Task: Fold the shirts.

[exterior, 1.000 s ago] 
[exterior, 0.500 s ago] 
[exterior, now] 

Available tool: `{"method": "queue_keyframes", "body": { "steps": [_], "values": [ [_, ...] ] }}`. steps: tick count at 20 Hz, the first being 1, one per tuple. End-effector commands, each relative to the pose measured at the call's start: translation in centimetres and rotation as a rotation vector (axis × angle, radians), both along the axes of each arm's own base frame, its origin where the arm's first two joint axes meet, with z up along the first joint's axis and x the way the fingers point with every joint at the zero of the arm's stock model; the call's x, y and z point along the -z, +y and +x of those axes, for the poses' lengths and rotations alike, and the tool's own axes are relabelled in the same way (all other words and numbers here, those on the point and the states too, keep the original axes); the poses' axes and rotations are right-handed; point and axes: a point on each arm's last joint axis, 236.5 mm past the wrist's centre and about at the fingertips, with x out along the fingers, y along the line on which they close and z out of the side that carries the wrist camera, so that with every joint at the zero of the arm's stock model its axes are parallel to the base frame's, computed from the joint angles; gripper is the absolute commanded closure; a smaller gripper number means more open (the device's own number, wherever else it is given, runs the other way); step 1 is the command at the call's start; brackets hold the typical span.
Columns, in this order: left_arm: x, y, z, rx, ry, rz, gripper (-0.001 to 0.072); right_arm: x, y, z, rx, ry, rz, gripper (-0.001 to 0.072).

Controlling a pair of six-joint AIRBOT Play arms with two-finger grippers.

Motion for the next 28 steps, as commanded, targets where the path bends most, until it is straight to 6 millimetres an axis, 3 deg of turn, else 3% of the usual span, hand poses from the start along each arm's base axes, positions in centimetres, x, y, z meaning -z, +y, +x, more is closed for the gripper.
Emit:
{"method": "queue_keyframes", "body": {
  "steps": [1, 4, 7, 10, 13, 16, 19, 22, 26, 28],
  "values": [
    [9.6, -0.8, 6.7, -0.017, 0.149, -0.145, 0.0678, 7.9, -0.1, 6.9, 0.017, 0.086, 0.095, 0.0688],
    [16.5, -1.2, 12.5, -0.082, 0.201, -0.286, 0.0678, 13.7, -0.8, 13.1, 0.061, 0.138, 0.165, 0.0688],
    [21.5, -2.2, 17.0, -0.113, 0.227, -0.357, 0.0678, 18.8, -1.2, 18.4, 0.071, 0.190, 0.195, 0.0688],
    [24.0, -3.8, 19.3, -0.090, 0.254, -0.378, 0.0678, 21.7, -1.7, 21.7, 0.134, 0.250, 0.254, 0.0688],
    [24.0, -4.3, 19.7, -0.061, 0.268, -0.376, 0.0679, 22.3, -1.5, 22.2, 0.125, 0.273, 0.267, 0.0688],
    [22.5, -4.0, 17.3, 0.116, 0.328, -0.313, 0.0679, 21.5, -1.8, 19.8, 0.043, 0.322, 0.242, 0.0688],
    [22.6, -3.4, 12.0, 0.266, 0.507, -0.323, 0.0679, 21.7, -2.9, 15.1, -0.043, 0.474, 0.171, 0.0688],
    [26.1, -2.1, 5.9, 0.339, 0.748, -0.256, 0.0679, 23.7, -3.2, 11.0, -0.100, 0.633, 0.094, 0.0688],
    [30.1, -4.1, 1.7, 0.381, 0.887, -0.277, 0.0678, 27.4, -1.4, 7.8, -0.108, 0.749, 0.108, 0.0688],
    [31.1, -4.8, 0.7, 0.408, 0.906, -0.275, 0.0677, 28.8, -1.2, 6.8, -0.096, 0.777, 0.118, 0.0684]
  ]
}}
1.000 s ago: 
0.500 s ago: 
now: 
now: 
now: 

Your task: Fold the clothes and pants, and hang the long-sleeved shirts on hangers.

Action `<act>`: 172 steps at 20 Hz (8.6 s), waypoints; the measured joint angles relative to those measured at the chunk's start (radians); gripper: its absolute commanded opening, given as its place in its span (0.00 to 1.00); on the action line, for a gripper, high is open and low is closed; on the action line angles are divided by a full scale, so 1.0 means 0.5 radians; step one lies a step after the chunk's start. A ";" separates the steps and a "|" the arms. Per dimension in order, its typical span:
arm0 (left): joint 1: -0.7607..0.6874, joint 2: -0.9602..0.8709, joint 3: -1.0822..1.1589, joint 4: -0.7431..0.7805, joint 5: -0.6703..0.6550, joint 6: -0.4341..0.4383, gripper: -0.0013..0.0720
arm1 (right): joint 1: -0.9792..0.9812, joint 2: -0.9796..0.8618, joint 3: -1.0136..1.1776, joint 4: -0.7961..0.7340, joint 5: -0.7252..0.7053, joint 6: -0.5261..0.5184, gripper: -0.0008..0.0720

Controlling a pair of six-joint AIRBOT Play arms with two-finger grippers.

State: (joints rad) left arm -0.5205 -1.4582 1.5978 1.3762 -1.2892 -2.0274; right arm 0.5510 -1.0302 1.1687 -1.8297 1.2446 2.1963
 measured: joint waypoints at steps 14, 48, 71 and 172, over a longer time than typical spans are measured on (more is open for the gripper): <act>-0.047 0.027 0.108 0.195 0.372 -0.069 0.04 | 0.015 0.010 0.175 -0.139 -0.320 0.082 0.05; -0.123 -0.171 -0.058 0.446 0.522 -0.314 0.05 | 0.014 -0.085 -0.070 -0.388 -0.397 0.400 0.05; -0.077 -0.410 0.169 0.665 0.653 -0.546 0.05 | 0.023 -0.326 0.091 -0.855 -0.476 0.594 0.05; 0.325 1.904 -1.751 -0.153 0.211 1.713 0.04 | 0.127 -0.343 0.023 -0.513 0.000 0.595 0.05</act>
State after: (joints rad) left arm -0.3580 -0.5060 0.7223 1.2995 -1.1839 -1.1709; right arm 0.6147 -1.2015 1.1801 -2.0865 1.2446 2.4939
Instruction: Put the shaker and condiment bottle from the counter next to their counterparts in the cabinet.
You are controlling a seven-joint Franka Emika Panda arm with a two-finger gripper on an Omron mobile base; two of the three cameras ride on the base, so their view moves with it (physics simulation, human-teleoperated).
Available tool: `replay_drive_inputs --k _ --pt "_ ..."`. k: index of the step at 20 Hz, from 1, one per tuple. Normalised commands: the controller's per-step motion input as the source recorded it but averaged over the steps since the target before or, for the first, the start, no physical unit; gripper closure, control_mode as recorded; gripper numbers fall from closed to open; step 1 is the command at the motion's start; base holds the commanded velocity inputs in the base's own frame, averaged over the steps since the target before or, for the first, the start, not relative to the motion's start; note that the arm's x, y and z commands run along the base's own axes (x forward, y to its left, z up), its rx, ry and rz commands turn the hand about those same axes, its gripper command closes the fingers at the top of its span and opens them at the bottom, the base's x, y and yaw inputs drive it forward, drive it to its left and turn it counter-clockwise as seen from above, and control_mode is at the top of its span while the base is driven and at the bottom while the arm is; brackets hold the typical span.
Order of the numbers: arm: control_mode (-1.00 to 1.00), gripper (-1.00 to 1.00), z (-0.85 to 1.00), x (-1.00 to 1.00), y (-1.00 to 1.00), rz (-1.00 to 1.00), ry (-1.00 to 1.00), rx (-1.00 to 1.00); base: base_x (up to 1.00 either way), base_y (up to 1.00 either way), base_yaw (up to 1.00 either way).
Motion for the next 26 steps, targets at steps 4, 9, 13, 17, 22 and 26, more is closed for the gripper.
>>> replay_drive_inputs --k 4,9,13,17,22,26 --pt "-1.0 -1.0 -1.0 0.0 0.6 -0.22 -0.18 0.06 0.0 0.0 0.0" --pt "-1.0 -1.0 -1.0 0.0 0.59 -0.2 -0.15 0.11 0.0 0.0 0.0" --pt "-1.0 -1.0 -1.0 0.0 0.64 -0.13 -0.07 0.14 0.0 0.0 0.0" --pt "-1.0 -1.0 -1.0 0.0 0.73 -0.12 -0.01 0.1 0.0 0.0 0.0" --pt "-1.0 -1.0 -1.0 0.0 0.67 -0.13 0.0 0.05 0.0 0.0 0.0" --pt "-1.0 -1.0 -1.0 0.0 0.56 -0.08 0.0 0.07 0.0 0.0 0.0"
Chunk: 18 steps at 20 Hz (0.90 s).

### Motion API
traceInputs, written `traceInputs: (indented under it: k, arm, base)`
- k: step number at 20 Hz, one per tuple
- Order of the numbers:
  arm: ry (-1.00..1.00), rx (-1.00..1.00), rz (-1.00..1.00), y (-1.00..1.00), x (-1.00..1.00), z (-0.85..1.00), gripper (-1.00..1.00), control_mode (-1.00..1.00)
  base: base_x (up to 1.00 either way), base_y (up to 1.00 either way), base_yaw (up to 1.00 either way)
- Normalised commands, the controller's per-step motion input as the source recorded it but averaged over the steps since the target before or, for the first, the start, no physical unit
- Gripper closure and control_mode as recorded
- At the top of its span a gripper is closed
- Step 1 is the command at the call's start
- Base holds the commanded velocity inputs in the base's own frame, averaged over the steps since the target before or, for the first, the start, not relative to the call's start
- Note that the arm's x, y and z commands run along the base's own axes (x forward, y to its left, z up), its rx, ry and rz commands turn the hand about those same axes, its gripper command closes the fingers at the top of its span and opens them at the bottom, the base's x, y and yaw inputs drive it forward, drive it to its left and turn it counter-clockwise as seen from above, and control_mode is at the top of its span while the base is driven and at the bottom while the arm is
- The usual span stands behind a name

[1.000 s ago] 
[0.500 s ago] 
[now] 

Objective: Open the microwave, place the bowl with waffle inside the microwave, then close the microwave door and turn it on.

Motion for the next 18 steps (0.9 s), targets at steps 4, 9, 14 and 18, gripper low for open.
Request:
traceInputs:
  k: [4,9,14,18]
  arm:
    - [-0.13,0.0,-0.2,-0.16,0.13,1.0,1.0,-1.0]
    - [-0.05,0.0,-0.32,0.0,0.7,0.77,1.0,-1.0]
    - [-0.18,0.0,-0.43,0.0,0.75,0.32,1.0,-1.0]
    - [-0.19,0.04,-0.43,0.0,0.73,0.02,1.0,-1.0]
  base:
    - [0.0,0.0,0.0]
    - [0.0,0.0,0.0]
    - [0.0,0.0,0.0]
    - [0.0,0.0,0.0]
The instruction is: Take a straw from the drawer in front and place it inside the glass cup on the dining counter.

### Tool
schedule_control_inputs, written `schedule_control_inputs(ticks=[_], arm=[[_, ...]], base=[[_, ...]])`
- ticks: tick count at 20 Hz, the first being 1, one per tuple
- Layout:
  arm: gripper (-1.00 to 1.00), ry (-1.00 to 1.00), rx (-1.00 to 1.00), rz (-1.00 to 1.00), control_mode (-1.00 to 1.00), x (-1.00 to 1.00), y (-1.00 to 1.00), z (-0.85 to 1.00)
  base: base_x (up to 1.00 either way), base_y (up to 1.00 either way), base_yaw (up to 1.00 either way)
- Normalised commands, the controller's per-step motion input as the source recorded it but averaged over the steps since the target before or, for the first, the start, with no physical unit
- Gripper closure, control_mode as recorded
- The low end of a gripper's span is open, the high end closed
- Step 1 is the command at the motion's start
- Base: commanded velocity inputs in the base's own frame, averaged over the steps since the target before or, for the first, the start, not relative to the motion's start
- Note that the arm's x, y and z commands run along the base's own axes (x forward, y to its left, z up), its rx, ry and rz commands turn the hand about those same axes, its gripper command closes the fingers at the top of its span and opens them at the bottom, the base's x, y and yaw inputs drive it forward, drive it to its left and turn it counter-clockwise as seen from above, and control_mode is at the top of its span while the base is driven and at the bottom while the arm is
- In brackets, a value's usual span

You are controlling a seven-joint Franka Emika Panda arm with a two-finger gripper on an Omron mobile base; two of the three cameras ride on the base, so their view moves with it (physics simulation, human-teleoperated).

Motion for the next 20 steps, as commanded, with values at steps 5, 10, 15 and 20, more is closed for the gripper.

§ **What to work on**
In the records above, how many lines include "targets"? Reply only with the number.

§ **Response to the exercise**
3